Addressing clinician burnout through unified communications and consolidated scheduling

The systems used by clinicians to communicate and align themselves around patient care, and to set their own work schedules, are in need of an overhaul.

During a June Becker's Hospital Review webinar sponsored by PerfectServe, Ben Moore, chief product officer at PerfectServe, and Nicholas Perkins, DO, associate chief medical informatics officer at Greenville, S.C.-headquartered Prisma Health, discussed how technology can alleviate longstanding clinician communication and scheduling challenges.

Three key takeaways were:

  1. Antiquated clinical communication systems increase medical errors, delays in patient care and clinician frustration. Despite numerous technological advances in the healthcare industry, many of the systems that clinicians use today to communicate with each other are a relic of the past. There is still a reliance on pagers, faxes, telephony and secretaries with institutional knowledge who can get hold of a particular staff member in case of an emergency. But these channels imply time lags, are not HIPAA-compliant and are unreliable when information consistently needs to be conveyed and quickly acted upon. 

"We were constantly reviewing issues where our root cause analysis would point to a breakdown in communication," Dr. Perkins said, describing the situation he observed when he joined Prisma (then Greenville Health System) in 2011. "It put patients at harm, it made them think we were incompetent, it frustrated nursing and ancillary staff and it frustrated physicians."

Mr. Moore added that during a prolonged hospital stay when his newborn daughter was in intensive care, he was alarmed by the cognitive load and time commitment imposed on care teams left to figure out with whom they should be communicating. "It's not uncommon to find seven to eight to twelve different communication systems being used for similar but overlapping purposes within a single health system," he noted. 

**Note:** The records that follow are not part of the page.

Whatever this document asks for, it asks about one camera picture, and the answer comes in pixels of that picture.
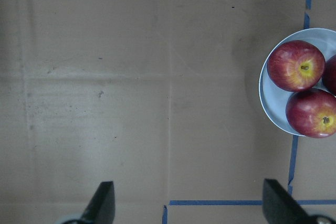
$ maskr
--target bowl
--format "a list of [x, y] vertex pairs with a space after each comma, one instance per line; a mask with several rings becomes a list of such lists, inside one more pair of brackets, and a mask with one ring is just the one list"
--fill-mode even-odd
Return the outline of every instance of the bowl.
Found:
[[[266, 115], [276, 126], [290, 134], [303, 136], [289, 125], [286, 118], [286, 104], [293, 92], [285, 91], [276, 86], [267, 72], [267, 61], [272, 52], [281, 44], [297, 39], [316, 46], [323, 53], [326, 61], [336, 55], [336, 31], [325, 28], [309, 28], [289, 35], [269, 53], [262, 66], [259, 78], [259, 97]], [[321, 79], [314, 87], [327, 91], [322, 85]]]

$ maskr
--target red apple
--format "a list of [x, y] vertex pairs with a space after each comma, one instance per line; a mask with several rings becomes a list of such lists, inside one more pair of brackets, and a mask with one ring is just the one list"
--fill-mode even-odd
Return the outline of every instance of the red apple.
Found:
[[336, 97], [321, 89], [294, 93], [286, 105], [290, 126], [302, 135], [322, 138], [336, 132]]
[[303, 91], [322, 77], [325, 59], [311, 43], [293, 40], [277, 47], [267, 61], [270, 79], [286, 91]]
[[336, 55], [325, 63], [322, 83], [331, 93], [336, 95]]

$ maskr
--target apple stem
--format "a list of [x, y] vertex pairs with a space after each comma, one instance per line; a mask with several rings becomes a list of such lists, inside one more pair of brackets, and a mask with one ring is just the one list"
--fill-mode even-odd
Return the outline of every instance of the apple stem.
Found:
[[325, 116], [323, 118], [323, 123], [326, 124], [326, 123], [329, 123], [329, 122], [330, 122], [329, 118]]

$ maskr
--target cardboard surface
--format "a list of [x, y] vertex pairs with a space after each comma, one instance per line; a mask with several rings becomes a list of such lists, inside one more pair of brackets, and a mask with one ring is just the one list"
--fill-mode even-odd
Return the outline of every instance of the cardboard surface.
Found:
[[[333, 0], [311, 27], [336, 29]], [[54, 223], [113, 180], [115, 222], [170, 200], [287, 188], [292, 136], [266, 117], [261, 67], [305, 0], [0, 0], [0, 219]], [[336, 137], [300, 138], [295, 199], [336, 199]], [[336, 216], [334, 206], [312, 206]], [[169, 223], [265, 223], [260, 206], [168, 206]]]

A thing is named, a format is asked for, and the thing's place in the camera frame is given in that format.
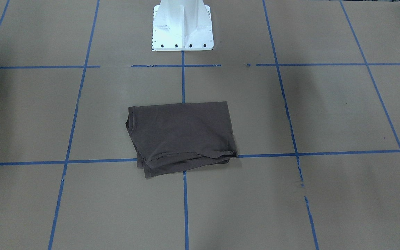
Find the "dark brown t-shirt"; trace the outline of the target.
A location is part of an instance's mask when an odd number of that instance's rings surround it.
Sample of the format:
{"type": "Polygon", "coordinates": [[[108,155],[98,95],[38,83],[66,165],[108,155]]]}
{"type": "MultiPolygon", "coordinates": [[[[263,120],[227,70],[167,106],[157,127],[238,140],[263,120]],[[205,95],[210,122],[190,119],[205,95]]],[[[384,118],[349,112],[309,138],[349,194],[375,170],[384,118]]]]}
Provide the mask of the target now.
{"type": "Polygon", "coordinates": [[[238,157],[228,103],[128,107],[125,123],[146,178],[226,164],[238,157]]]}

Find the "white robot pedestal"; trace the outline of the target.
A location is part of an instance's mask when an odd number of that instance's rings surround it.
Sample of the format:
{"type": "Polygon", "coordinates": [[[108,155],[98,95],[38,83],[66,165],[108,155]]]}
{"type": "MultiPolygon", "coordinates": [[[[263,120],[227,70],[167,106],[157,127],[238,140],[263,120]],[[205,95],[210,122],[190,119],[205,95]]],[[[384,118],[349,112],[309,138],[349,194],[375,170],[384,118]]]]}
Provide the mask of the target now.
{"type": "Polygon", "coordinates": [[[203,0],[162,0],[153,8],[153,51],[214,48],[211,8],[203,0]]]}

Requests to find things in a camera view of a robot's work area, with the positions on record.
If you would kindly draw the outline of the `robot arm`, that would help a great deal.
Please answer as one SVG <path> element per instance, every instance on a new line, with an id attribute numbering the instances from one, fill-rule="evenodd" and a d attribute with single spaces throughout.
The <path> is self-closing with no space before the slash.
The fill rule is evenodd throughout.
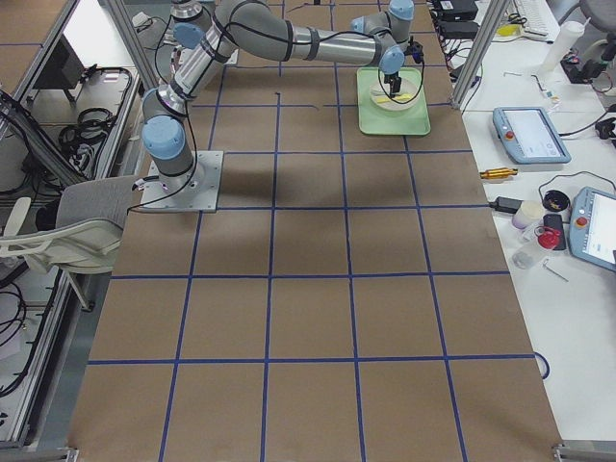
<path id="1" fill-rule="evenodd" d="M 411 1 L 392 1 L 380 13 L 352 20 L 349 30 L 325 31 L 276 16 L 265 1 L 222 1 L 207 9 L 176 1 L 174 35 L 190 50 L 169 82 L 144 98 L 141 139 L 159 173 L 180 177 L 196 166 L 184 128 L 188 108 L 231 55 L 243 50 L 274 62 L 290 59 L 376 67 L 387 75 L 405 63 L 414 18 Z"/>

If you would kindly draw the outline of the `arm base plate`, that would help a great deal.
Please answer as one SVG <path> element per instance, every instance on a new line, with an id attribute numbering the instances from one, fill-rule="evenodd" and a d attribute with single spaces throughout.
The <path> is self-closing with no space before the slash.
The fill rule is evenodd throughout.
<path id="1" fill-rule="evenodd" d="M 239 49 L 235 49 L 233 50 L 228 56 L 223 55 L 223 58 L 225 58 L 224 61 L 224 65 L 236 65 L 238 63 L 239 60 Z"/>
<path id="2" fill-rule="evenodd" d="M 196 170 L 177 177 L 161 174 L 151 161 L 148 175 L 154 179 L 143 184 L 141 208 L 152 213 L 215 213 L 223 157 L 222 151 L 198 150 Z"/>

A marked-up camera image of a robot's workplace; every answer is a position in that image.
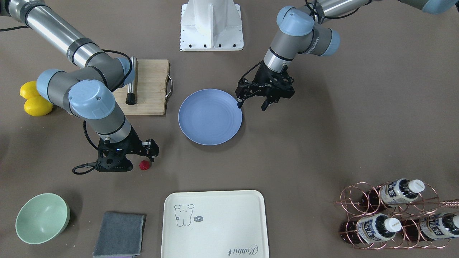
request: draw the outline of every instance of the white tray
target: white tray
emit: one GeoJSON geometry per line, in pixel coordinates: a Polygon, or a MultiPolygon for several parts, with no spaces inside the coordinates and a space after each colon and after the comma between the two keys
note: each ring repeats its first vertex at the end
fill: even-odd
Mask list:
{"type": "Polygon", "coordinates": [[[268,258],[260,192],[173,193],[164,202],[162,258],[268,258]]]}

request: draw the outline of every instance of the gray cloth
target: gray cloth
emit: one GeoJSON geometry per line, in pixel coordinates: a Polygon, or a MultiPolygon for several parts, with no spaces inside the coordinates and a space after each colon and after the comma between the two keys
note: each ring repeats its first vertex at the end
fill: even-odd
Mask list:
{"type": "Polygon", "coordinates": [[[145,215],[106,212],[94,258],[132,257],[140,254],[145,215]]]}

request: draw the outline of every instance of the yellow lemon
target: yellow lemon
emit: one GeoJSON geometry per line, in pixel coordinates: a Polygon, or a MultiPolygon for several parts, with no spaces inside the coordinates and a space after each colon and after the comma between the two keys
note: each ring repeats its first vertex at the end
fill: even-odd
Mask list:
{"type": "Polygon", "coordinates": [[[32,97],[24,103],[24,111],[34,117],[44,116],[51,112],[53,104],[42,96],[32,97]]]}
{"type": "Polygon", "coordinates": [[[21,91],[19,92],[19,95],[21,95],[21,97],[23,97],[26,100],[36,96],[40,96],[40,93],[38,93],[37,91],[37,81],[24,83],[24,85],[21,86],[21,91]]]}

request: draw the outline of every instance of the bottle label
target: bottle label
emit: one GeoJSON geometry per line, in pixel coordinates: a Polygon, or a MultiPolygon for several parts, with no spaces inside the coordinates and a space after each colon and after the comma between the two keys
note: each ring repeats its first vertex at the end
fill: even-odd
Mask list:
{"type": "Polygon", "coordinates": [[[357,233],[367,243],[383,242],[390,238],[381,236],[375,228],[375,220],[381,214],[376,214],[370,217],[361,218],[357,222],[357,233]]]}
{"type": "Polygon", "coordinates": [[[440,216],[446,213],[437,214],[431,217],[423,218],[420,224],[422,232],[431,239],[449,239],[459,237],[449,232],[442,223],[443,218],[440,216]]]}
{"type": "Polygon", "coordinates": [[[408,203],[412,202],[416,199],[409,199],[403,195],[403,193],[400,191],[400,181],[402,181],[405,178],[399,179],[397,181],[385,184],[381,187],[379,191],[379,195],[381,197],[381,201],[388,206],[396,206],[396,204],[399,203],[408,203]]]}

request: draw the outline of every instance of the bottle
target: bottle
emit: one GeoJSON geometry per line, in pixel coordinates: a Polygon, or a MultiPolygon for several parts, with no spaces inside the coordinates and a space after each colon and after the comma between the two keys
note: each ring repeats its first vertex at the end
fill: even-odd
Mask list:
{"type": "Polygon", "coordinates": [[[405,220],[403,226],[410,242],[417,242],[418,237],[420,242],[459,237],[459,216],[456,214],[441,213],[423,218],[421,222],[418,219],[405,220]],[[421,236],[415,223],[421,229],[421,236]]]}
{"type": "Polygon", "coordinates": [[[415,201],[419,193],[425,189],[424,183],[419,180],[408,180],[406,178],[384,184],[379,189],[379,197],[375,190],[370,190],[367,193],[368,199],[362,196],[362,204],[368,207],[369,213],[382,212],[388,208],[396,206],[400,203],[410,203],[415,201]]]}
{"type": "Polygon", "coordinates": [[[398,219],[378,213],[357,221],[345,222],[341,225],[340,232],[345,242],[360,244],[388,241],[401,229],[402,224],[398,219]]]}

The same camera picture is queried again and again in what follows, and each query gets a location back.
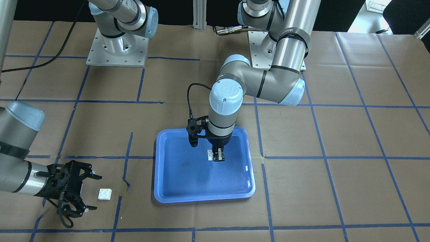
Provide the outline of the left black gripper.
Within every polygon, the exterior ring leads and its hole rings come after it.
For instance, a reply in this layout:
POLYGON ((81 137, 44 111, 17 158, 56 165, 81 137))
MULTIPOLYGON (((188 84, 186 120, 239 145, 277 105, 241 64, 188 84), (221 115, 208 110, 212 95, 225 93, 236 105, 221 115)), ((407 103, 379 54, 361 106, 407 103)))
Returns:
POLYGON ((210 120, 208 116, 194 118, 190 116, 187 124, 188 140, 192 147, 198 145, 198 139, 207 139, 212 144, 213 161, 225 161, 223 153, 224 146, 228 144, 232 136, 232 131, 225 136, 218 136, 209 130, 210 120))

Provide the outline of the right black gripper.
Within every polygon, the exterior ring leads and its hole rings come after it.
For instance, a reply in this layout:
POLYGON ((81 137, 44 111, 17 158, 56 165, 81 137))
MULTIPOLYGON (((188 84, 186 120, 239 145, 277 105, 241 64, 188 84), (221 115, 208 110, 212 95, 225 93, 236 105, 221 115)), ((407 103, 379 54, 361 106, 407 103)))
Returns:
POLYGON ((48 165, 47 169, 47 172, 35 173, 39 178, 47 178, 44 187, 35 196, 58 200, 59 215, 82 215, 98 208, 86 205, 80 196, 84 179, 102 179, 102 176, 92 170, 91 164, 69 161, 66 164, 48 165))

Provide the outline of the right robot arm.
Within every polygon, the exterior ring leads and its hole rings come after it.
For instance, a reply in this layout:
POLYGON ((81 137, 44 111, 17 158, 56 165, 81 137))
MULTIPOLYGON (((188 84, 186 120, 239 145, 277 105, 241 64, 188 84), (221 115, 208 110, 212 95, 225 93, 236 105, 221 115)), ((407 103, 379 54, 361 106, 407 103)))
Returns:
MULTIPOLYGON (((85 0, 98 30, 87 65, 143 67, 149 39, 154 37, 159 14, 139 0, 85 0)), ((1 108, 1 191, 47 199, 60 218, 78 218, 97 207, 81 198, 83 180, 99 180, 89 163, 69 161, 47 166, 27 160, 29 148, 41 130, 45 113, 29 104, 12 101, 1 108)))

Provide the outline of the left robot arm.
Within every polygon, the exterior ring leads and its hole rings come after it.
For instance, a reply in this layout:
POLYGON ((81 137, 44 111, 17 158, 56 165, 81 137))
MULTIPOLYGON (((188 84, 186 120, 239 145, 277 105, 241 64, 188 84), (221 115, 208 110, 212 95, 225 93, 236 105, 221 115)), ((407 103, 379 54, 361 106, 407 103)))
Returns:
POLYGON ((291 0, 286 12, 277 0, 242 0, 238 20, 268 32, 273 40, 273 60, 268 70, 252 67, 240 54, 226 58, 220 75, 210 88, 209 113, 194 118, 189 108, 188 141, 212 144, 213 161, 224 161, 244 95, 285 106, 296 106, 304 93, 299 78, 301 64, 311 49, 311 33, 320 7, 319 0, 291 0))

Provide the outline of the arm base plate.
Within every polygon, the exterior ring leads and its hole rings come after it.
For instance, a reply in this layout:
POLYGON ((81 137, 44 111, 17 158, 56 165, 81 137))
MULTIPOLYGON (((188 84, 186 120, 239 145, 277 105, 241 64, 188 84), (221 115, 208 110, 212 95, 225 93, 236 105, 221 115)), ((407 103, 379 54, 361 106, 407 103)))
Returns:
POLYGON ((107 38, 99 29, 87 57, 87 66, 143 68, 149 38, 125 33, 121 37, 107 38))
POLYGON ((277 42, 268 32, 248 32, 252 67, 284 69, 295 73, 302 70, 304 58, 311 48, 310 35, 302 29, 288 28, 277 42))

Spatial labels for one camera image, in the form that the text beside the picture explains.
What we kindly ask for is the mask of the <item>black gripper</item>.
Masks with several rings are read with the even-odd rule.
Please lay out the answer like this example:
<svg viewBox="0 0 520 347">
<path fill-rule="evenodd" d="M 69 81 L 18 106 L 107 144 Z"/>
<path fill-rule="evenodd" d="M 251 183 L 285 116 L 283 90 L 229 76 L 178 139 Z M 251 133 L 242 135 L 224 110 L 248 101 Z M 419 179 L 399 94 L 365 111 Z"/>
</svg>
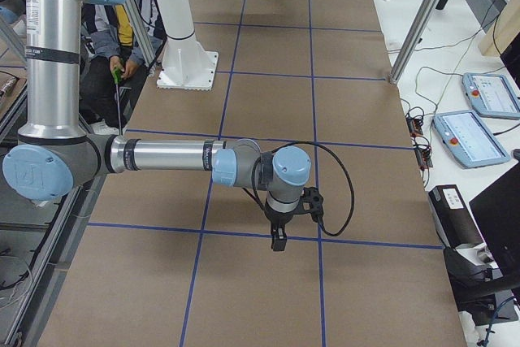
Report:
<svg viewBox="0 0 520 347">
<path fill-rule="evenodd" d="M 297 214 L 298 209 L 282 212 L 273 209 L 267 202 L 265 203 L 264 215 L 271 224 L 271 249 L 273 251 L 285 251 L 287 244 L 285 226 L 293 219 L 293 216 Z"/>
</svg>

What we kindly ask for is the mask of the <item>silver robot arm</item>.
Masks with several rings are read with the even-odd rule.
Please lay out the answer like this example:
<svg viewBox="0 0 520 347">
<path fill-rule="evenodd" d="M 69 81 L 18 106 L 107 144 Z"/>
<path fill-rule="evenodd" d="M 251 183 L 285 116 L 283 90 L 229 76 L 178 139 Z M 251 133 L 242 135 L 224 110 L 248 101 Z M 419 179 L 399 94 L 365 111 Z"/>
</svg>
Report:
<svg viewBox="0 0 520 347">
<path fill-rule="evenodd" d="M 265 192 L 271 248 L 284 250 L 294 215 L 316 215 L 321 197 L 307 186 L 311 162 L 294 145 L 264 153 L 254 141 L 145 141 L 89 134 L 79 124 L 80 25 L 84 2 L 26 0 L 28 114 L 19 144 L 4 158 L 6 182 L 48 201 L 97 176 L 139 170 L 208 171 L 217 184 Z"/>
</svg>

  1. Scheduling challenges compound the communication problem and contribute to clinician and staff burnout. Like the non-interfaced, disjointed systems that clinicians use to communicate among themselves, the hosting and management of clinician schedules are often ad-hoc. Some schedules are uploaded to Microsoft Outlook, others to Excel spreadsheets and yet others are circulated via email or fax. As a result, if a clinician's availability changes and there is no easy way to reflect that across the organization, they may end up being scheduled to work or be on call unbeknownst to them, or even disturbed while they are on vacation. "We have to centralize how we host our schedules," Dr. Perkins said.
  1. User-centric technology can unify communications, consolidate scheduling and spot risk of burnout. PerfectServe's intuitive technology suite goes a long way toward alleviating clinician frustration. It achieves this by:
  • Connecting individual providers' preferred communication endpoints (e.g., phones, pagers, email) to a single platform that 'formats' and dispatches incoming inquiries to the provider's endpoint of choice.
  • Providing a bird's eye view of shift and on-call provider schedules.
  • Scanning for burnout risk by assigning a "burnout score" to each task within provider schedules. 

This multifunctional design allows providers to seamlessly contact each other and empowers organizations to detect when clinicians may have worked more shifts than is optimal or fewer but less desirable or more demanding shifts. The ultimate result is more effective communication and a balanced workload.